Zespół badaczy pod kierownictwem prof. dr Larsa Leicherta, kierownika grupy badawczej Biochemia Mikroorganizmów, prof. dr Konstanze Winklhofer z Katedry Biologii Komórek Molekularnych Uniwersytetu Ruhry w Bochum oraz prof. dr Andreas Meyer z Uniwersytetu w Bonn po raz pierwszy mogli obserwować pod mikroskopem, jak komórki immunologiczne radzą sobie z zarazkami chorobotwórczymi dzięki nowo opracowanym białkom fluorescencyjnym.
„Kiedy bakterie dostają się do krwiobiegu, granulocyty neutrofilów, najbardziej obfite białe krwinki, są pierwszą linią obrony. Oni dosłownie zjadają najeźdźców, proces zwany fagocytozą. Czyniąc to, połykają bakterię i natryskują ją trującym koktajlem tzw. reaktywnych form tlenu. Należą do nich nadtlenek wodoru, który znajduje się również w wielu środkach antyseptycznych, oraz wybielacz chlorowy. Substancje te niszczą cząsteczki bakterii przez utlenianie, chemiczny proces spalania.”

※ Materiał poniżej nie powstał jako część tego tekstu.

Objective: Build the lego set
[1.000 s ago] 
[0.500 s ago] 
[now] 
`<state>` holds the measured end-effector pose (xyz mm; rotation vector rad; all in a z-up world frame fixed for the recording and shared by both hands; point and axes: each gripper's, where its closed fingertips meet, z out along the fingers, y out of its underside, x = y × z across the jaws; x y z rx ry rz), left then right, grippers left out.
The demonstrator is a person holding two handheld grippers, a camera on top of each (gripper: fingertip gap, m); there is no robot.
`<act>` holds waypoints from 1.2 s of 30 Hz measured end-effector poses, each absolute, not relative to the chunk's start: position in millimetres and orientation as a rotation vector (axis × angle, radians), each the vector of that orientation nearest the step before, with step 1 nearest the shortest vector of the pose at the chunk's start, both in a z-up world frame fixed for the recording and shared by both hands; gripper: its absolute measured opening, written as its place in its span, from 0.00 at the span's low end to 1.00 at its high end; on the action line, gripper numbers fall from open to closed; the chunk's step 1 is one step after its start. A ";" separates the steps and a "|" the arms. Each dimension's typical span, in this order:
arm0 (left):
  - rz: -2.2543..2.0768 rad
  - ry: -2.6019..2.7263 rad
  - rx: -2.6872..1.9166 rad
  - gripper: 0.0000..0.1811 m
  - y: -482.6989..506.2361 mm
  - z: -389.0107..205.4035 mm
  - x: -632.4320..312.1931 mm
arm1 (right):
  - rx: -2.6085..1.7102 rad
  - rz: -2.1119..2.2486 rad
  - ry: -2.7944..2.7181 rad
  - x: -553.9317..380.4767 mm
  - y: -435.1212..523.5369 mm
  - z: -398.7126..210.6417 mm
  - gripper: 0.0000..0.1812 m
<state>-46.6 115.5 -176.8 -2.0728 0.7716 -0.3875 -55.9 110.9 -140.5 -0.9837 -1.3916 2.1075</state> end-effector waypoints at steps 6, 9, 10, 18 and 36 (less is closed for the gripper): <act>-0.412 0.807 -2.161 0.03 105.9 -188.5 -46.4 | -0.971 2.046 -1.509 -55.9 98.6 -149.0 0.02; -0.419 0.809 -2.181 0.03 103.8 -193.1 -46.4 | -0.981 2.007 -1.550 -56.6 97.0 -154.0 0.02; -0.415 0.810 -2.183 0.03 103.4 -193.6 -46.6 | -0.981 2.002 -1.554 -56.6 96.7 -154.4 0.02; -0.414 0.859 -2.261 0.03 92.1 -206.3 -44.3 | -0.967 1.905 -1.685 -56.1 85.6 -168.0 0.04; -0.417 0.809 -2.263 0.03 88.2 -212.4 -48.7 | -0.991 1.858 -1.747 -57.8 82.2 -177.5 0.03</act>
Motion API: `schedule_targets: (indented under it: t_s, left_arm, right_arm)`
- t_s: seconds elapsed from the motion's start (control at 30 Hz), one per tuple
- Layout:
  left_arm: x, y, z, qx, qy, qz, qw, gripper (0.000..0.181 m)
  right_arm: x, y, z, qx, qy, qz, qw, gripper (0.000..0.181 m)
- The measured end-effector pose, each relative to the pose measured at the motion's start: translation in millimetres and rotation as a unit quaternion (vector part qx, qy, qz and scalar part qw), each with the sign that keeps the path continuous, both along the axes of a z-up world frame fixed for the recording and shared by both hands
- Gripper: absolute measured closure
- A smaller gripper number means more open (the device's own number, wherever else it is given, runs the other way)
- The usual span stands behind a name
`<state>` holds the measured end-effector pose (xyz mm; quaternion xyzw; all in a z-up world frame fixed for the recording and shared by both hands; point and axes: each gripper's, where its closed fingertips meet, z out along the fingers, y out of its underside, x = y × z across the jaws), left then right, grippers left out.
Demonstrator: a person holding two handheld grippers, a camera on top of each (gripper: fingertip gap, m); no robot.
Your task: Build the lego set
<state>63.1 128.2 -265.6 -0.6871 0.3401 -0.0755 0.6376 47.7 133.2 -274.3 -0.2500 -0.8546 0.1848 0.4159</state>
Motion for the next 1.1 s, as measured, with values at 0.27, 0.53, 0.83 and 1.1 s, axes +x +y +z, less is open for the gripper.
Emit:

Pełny artykuł na temat tego ważnego sukcesu badawczego znajduje się tutaj Link Archive Study.
OSTRZEŻENIE: Wybielacz chloru nie jest dwutlenkiem chloru!
Proszę nie próbować żadnych samodzielnych zastosowań z wybielaczem chlorowym! Krytycy mediów lubią celowo mylić substancję czynną dwutlenek chloru (MMS) z toksycznym wybielaczem chlorowym. Ma to na celu przypisanie toksycznych właściwości wybielacza chlorowego raczej nieszkodliwemu dwutlenkowi chloru. W przeszłości wielokrotnie ostrzegaliśmy przed tym i prosiliśmy ludzi o powstrzymanie się od tego, aby w swojej desperacji laicy nie stosowali wybielacza chlorowego do własnych zastosowań. Teraz ten sukces badawczy powyżej może ponownie dać wrażenie, że wybielacz chloru powinien być stosowany jako środek leczniczy na własną odpowiedzialność. Zdecydowanie odradzamy!
Doustne spożycie dwutlenku chloru (MMS) jest nieszkodliwe dla organizmów wyższych, zgodnie z Wikipedia. Zostało to również konsekwentnie potwierdzone w wielu dużych badaniach przez WHO i EPA. W przeciwnym razie dwutlenek chloru nie mógłby być stosowany na całym świecie od dziesięcioleci do uzdatniania wody pitnej. Ponadto, w wielu krajach świata, w tym w USA, dozwolone jest zanurzanie prawie wszystkich produktów spożywczych, takich jak mięso, ryby, owoce i warzywa w kąpieli z dwutlenkiem chloru, a następnie pakowanie ich bez dalszej obróbki. Dwutlenek chloru rozkłada się tylko do wody, tlenu i bardzo małych ilości soli kuchennej. Gdyby dwutlenek chloru był szkodliwy dla naszej wody pitnej i całej żywności, lub dla tych, którzy ją spożywają, już dawno temu zostałby zakazany. Takie oczyszczające badania nie są dostępne na wybielaczach chlorowych i nie ma też doniesień o sukcesach leczniczych! Ponadto nie wiadomo jeszcze, jak organizm wykorzystuje tę substancję lokalnie i ponownie ją neutralizuje.
W przeciwieństwie do wyżej wymienionych w sukcesie badawczym środków wybielających, takich jak nadtlenek wodoru i bielnik chlorowy, dwutlenek chloru jest bardzo słabym środkiem wybielającym/utleniającym. Podczas gdy może zabijać patogeny, takie jak bakterie, wirusy, grzyby i pasożyty małokomórkowe, nie może uszkadzać komórek ciała ze względu na swój potencjał redoks.